Figure 1: Device structure and electron mobility in δ-doped SrTiO3.
figure 1

(a) A sketch of a van der Pauw device with a back-gate electrode. (b) Electron mobility at 2 K for various samples as a function of carrier density. The data in literatures15,16,17,18,19,20 are also plotted for comparison. The inset shows an optical microscope image of the device defined by scratching. Scale bar, 500 μm.

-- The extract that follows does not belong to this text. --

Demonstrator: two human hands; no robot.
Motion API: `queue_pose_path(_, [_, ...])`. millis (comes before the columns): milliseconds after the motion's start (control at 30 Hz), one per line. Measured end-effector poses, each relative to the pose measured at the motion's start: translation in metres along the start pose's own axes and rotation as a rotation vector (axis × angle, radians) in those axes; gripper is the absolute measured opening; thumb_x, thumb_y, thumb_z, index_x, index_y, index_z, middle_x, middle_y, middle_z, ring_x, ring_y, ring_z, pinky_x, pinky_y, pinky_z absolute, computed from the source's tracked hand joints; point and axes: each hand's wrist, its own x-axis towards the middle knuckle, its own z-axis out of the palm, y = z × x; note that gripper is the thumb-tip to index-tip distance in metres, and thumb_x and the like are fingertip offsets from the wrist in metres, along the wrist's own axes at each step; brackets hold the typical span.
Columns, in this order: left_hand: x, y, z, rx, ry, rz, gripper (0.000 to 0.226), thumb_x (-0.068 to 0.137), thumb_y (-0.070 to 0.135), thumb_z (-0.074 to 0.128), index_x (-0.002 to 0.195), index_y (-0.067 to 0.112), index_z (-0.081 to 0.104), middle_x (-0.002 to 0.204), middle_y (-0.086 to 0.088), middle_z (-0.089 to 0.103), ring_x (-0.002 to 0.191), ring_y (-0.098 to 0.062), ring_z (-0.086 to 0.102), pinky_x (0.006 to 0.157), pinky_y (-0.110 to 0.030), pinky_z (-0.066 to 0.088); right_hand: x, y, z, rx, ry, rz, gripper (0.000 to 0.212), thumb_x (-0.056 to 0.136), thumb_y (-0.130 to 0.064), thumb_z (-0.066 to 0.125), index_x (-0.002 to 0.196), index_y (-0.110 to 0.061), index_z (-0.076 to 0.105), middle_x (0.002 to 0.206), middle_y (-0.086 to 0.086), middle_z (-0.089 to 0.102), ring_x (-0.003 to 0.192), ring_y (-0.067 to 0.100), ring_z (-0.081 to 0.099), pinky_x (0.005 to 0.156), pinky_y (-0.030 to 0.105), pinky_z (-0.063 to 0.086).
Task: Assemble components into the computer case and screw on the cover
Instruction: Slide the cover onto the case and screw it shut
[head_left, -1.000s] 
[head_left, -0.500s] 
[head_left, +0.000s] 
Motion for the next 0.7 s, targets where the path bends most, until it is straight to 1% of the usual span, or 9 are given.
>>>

The best demonstration of the QHE is achieved using a sample which becomes insulating below 1 K on floating the back-gate electrode. The application of a positive VG accumulates the charge carriers in the δ-doped region and the device becomes conducting for VG>4.3 V. Figure 2a,b shows VG dependence of carrier density and mobility of the device at 50 mK. As VG increases, the carrier density, as determined from the Hall effect measurement, increases from 7.7 × 1011 to 1.2 × 1012 cm−2 (See Supplementary Note 1), roughly following the linear relationship. The slope of 2.8 × 1011 cm−2 V−1 depicted as broken line corresponds to the model of a plane-parallel capacitor assuming a dielectric constant ɛ=20,000 for the gate insulator STO22 and a substrate thickness of 500 μm. The mobility shows a maximum value of 18,000 cm2 V−1 s−1 at a carrier density of 1.0 × 1012 cm−2 (see Fig. 2b) and thus is comparable with the value obtained in metallic as-grown devices shown in Fig. 1b. Figure 2c,d shows an example of the Rxx and Rxy at 50 mK for VG=5.0 V (1.2 × 1012 cm−2). First, one recognizes instantly the strong oscillations of Rxx, whose well-developed Rxx minima coincide with the Hall plateau structures of Rxy. Second, the plateaus at the negative field axis can be clearly assigned to Landau level filling factors ν=4 and 6 in Rxy=h/νe2. At the positive field axis, Rxy is also well quantized for ν=4, whereas ν=6 deviates from the exact quantized value. Furthermore, Supplementary Note 2 shows that the Rxx minima at integer-filling factors show thermaly activated behaviour. Given the current state-of-the-art for STO heterostructures, of which quality is doubtless lower than that of the well-established high-mobility semiconductor heterostructures2, the slight asymmetry in magnetotransport with respect to the magnetic-field direction is not very surprising. Despite all imperfections that the current structure may suffer from, for example, disorder, charge-carrier inhomogeneity, the all metrics mentioned above strongly suggests the realization of QHE in the δ-doped STO.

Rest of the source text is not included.